Methods of organizing construction production. The essence and basic principles of the continuous organization of construction production.
The organization of construction production can be carried out by three methods - sequential, parallel and in-line.
With the sequential method, there are a number of disadvantages - the level of resource consumption is minimal, and the duration of consumption is maximum; each type of resource will be involved for a short time, since the process of building a house periodically requires workers of different specialties, various machines, mechanisms and materials. Machine downtime and losses due to their relocation are also inevitable. Frequent changes in types of materials, products and structures introduce great difficulties into the work of manufacturing enterprises, transport and supply chains.
The parallel method ensures a minimum duration of construction, but the consumption of resources increases many times, the number of workers and mechanisms also increases greatly, which is not always economically feasible.
The flow method, while maintaining the corresponding advantages of sequential and parallel methods, allows one to avoid their disadvantages. With the flow method, the work of constructing each house is divided into n processes. On a complex of N houses, homogeneous processes are carried out sequentially one after another, and heterogeneous processes are carried out in parallel (Fig. 5.3). The duration of construction of N buildings divided into n processes will be longer than with the parallel method, but less than with the sequential method. The intensity of resource consumption here will also be greater than with the sequential method, but less than with the parallel method.
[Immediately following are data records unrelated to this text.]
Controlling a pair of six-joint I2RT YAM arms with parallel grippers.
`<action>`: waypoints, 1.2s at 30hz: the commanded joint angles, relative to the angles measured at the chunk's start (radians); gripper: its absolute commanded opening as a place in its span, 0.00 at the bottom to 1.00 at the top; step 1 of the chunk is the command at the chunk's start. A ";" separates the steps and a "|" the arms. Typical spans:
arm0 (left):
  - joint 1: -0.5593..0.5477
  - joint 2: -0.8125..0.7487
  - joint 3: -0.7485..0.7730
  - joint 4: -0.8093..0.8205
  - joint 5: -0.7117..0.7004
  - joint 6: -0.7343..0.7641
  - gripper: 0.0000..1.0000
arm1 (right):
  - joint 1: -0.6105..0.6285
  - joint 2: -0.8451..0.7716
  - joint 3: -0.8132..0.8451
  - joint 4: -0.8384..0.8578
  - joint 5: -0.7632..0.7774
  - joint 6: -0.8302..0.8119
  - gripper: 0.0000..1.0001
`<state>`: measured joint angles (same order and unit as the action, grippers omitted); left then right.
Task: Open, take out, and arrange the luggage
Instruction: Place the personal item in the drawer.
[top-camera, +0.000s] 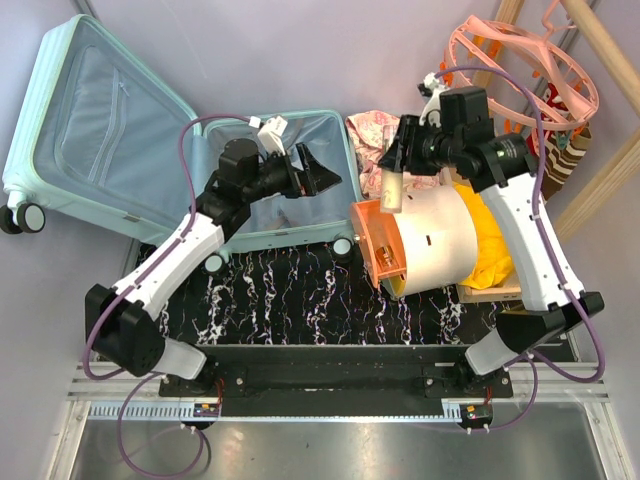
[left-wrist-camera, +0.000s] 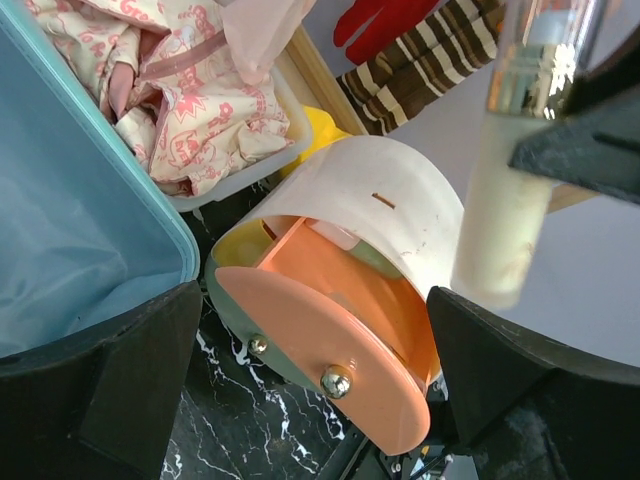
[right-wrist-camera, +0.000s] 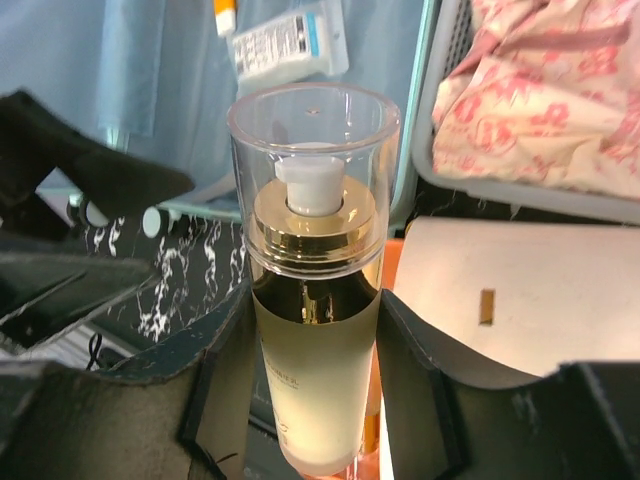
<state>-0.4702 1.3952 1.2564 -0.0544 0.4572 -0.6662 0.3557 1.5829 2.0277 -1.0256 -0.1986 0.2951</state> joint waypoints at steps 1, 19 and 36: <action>-0.021 0.044 0.070 0.027 0.061 0.030 0.99 | 0.057 -0.078 -0.069 0.067 0.033 0.055 0.00; -0.067 0.128 0.138 0.004 0.189 0.030 0.98 | 0.155 -0.135 -0.287 0.209 0.165 0.050 0.00; -0.114 0.150 0.126 0.045 0.275 -0.021 0.98 | 0.203 -0.173 -0.337 0.226 0.401 0.029 0.00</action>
<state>-0.5755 1.5494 1.3556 -0.0685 0.6861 -0.6708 0.5476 1.4612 1.6672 -0.8780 0.0807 0.3458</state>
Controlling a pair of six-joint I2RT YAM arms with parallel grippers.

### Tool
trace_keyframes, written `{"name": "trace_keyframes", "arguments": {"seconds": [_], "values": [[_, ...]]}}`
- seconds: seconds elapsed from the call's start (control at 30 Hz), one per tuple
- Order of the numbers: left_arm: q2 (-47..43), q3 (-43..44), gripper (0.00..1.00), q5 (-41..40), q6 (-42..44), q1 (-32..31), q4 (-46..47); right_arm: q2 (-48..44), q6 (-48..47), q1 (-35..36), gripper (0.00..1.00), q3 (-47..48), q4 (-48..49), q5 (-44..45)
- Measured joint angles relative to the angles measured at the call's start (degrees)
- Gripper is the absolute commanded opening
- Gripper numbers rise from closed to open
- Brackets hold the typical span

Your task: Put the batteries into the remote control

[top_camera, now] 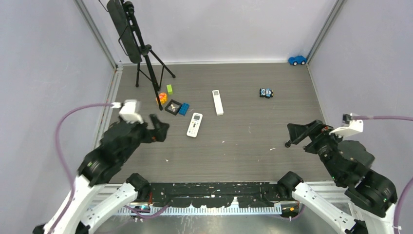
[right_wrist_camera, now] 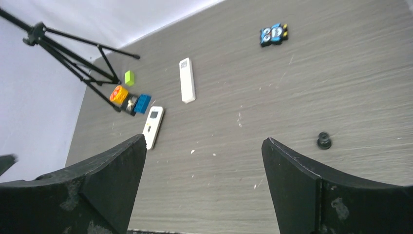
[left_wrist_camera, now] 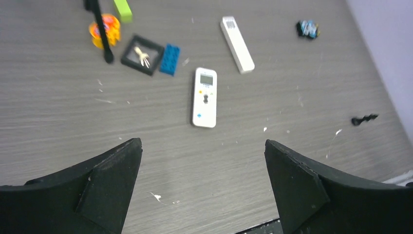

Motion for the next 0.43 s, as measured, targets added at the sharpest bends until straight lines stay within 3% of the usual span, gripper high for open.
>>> {"name": "trace_keyframes", "arguments": {"seconds": [0.17,0.43], "values": [[-11.54,3.76,1.00,-5.49,4.42,0.00,-5.01,0.00,-4.46,0.00,0.93,4.70,-1.33,4.59],[-14.97,6.25,1.00,-11.41,8.70,0.00,-11.47,0.96,-7.43,0.00,0.93,10.27,-2.34,9.81]]}}
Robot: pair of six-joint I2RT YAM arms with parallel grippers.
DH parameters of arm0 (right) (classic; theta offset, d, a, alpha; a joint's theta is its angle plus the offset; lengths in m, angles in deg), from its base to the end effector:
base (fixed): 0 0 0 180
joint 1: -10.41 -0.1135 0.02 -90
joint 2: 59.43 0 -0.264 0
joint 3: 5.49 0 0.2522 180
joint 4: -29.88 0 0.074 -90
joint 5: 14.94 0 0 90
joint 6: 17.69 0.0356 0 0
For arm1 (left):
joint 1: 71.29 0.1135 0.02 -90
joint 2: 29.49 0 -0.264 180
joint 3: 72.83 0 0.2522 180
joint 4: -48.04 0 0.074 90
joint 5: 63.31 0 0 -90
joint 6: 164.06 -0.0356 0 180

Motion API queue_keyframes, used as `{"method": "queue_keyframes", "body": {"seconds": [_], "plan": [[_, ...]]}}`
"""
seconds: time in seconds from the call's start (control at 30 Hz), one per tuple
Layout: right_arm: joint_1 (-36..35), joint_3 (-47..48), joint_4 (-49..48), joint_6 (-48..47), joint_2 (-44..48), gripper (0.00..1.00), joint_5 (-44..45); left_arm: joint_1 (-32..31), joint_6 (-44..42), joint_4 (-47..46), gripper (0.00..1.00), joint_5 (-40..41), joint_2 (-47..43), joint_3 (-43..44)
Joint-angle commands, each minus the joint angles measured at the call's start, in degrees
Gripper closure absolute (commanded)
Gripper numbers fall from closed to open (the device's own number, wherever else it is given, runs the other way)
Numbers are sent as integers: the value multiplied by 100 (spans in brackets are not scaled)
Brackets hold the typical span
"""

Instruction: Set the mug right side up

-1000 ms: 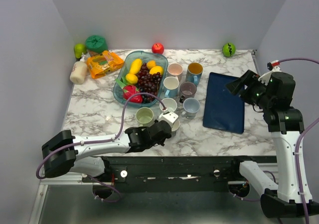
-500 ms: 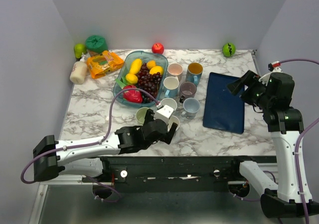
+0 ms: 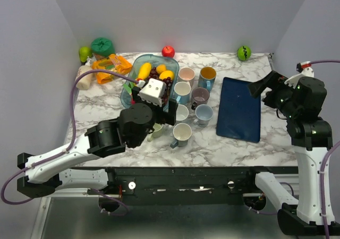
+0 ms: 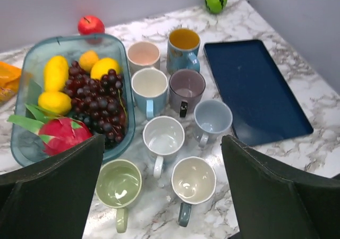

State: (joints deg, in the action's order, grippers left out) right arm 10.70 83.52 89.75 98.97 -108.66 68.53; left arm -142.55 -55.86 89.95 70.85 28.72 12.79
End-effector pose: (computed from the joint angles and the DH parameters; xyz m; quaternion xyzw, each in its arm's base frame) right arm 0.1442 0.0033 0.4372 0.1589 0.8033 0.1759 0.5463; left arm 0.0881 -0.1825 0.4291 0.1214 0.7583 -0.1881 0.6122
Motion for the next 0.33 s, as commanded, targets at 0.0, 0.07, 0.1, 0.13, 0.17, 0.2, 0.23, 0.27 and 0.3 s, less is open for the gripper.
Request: {"method": "queue_keyframes", "body": {"seconds": [0.0,0.07,0.1,0.13,0.17,0.2,0.23,0.27,0.3], "plan": [[-21,307,-14,-196,168,3,257,-19,-597,280,1,461,-240,372],[-21,324,-32,-161,177,3,266,-10,-720,271,1,602,-311,434],[-12,324,-32,-152,195,3,266,-10,-773,306,1,655,-320,487],[-21,324,-40,-143,195,3,266,-19,-817,323,1,699,-346,513],[-12,316,-40,-126,203,2,274,-19,-905,332,1,725,-355,522],[-12,307,-40,-117,195,2,274,-10,-940,332,1,725,-372,531],[-21,289,-49,-108,203,2,274,-10,-975,332,1,734,-398,523],[-21,281,-49,-82,212,1,257,-19,-993,306,1,760,-416,514],[-12,272,-58,-81,212,0,257,-19,-1002,280,1,804,-425,505]]}}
The flow method is characterized by the following features:
1. Division of work into component processes in accordance with the specialty and qualifications of the performers.
2. Dividing the scope of work into separate sections to create the most favorable working conditions for individual performers.
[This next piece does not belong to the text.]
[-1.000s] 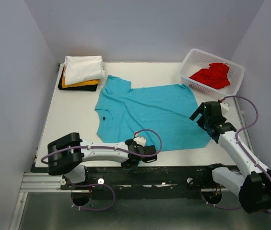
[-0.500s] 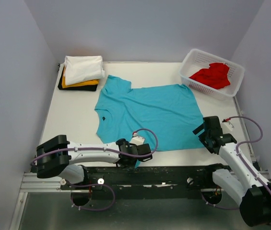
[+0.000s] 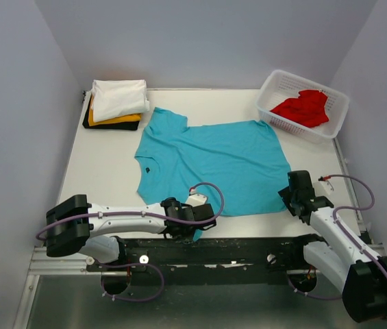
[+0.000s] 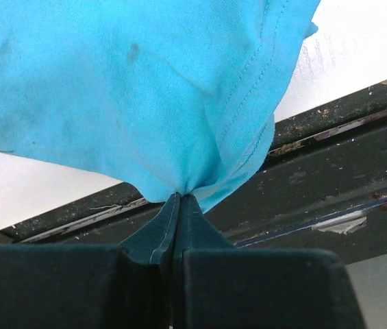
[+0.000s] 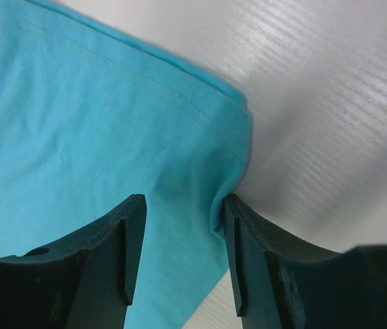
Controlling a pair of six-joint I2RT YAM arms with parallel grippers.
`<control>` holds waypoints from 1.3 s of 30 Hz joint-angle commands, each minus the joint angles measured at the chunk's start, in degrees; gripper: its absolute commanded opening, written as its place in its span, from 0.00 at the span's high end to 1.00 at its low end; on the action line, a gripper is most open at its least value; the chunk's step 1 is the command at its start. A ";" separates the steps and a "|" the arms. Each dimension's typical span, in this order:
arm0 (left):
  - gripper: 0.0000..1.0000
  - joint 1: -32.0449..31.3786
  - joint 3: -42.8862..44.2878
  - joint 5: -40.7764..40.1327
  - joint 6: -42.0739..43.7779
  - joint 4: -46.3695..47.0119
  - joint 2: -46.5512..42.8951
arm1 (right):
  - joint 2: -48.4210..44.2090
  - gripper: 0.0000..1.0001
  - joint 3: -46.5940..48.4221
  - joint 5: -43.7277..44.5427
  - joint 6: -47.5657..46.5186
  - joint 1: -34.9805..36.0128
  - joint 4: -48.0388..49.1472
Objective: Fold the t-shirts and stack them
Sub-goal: Grab the side of the flattened tshirt closest away from the robot with both arms
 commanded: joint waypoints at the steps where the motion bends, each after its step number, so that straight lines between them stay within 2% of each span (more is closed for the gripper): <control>1: 1.00 0.32 0.45 1.24 -0.49 -1.16 -1.17 | 0.63 0.49 -1.43 -0.85 1.74 -0.18 0.29; 4: 1.00 0.50 0.01 1.79 -1.44 -1.18 -1.51 | -2.31 0.68 -0.74 -0.36 1.80 -0.19 -2.22; 5: 1.00 0.62 -0.28 2.87 -1.79 -0.62 -1.61 | -3.75 0.78 -0.59 -0.71 1.83 -0.17 -3.20; 6: 1.00 0.54 -0.81 3.87 -2.05 0.19 -1.91 | -5.01 0.98 -0.50 -0.98 1.91 -0.18 -3.99; 11: 1.00 0.59 -2.44 3.87 -1.98 -0.45 -3.21 | -10.01 0.99 0.10 -1.69 1.53 -0.23 -7.33; 16: 1.00 0.61 -3.34 4.43 -0.26 -2.73 -4.64 | -12.29 0.99 4.78 -2.67 0.75 -0.18 -15.16; 20: 1.00 0.54 -5.08 5.20 0.64 -5.37 -6.65 | -14.88 0.99 6.00 -7.45 0.43 -0.18 -18.73; 26: 1.00 0.58 -7.20 8.80 2.92 -6.29 -10.17 | -17.15 0.99 11.72 -5.14 -1.31 -0.23 -26.43; 29: 1.00 0.54 -7.42 9.18 3.82 -8.09 -10.75 | -16.94 0.99 11.87 -5.54 -1.91 -0.19 -26.46; 32: 1.00 0.61 -5.33 6.26 4.43 -10.67 -10.67 | -15.29 0.99 10.36 -6.96 -3.47 -0.18 -24.08; 36: 1.00 1.01 -3.52 8.59 6.78 -5.34 -10.68 | -14.46 0.99 9.46 -6.81 -3.43 -0.18 -21.45; 39: 1.00 4.33 -1.06 8.62 9.42 -1.90 -9.67 | -14.36 0.99 8.16 -7.21 -3.61 -0.18 -18.04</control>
3. Maximum combination of processes over time.
The flow method ensures the uniformity of resource consumption and the rhythm of production of finished products (in this example, houses). The flow organization creates, in turn, favorable conditions for the work of related organizations: contracting organizations, supplier factories, transport, supply operations.
The task of flow design is to determine such parameters that, taking into account rational technology and organization of work, ensure the total duration of construction of the complex within the normative limits and continuous loading of resources (brides, machines, mechanisms).
The organization of production flow in construction provides for:
1. Identification of objects that are similar to each other in terms of volumetric planning and design solutions, and the technology of their construction.
2. Dividing the process of constructing objects into separate works, preferably equal or multiple in labor intensity.
3. Establishing an appropriate sequence of work, connecting interrelated works into a common integrated process and synchronizing them, thereby achieving continuity of construction production.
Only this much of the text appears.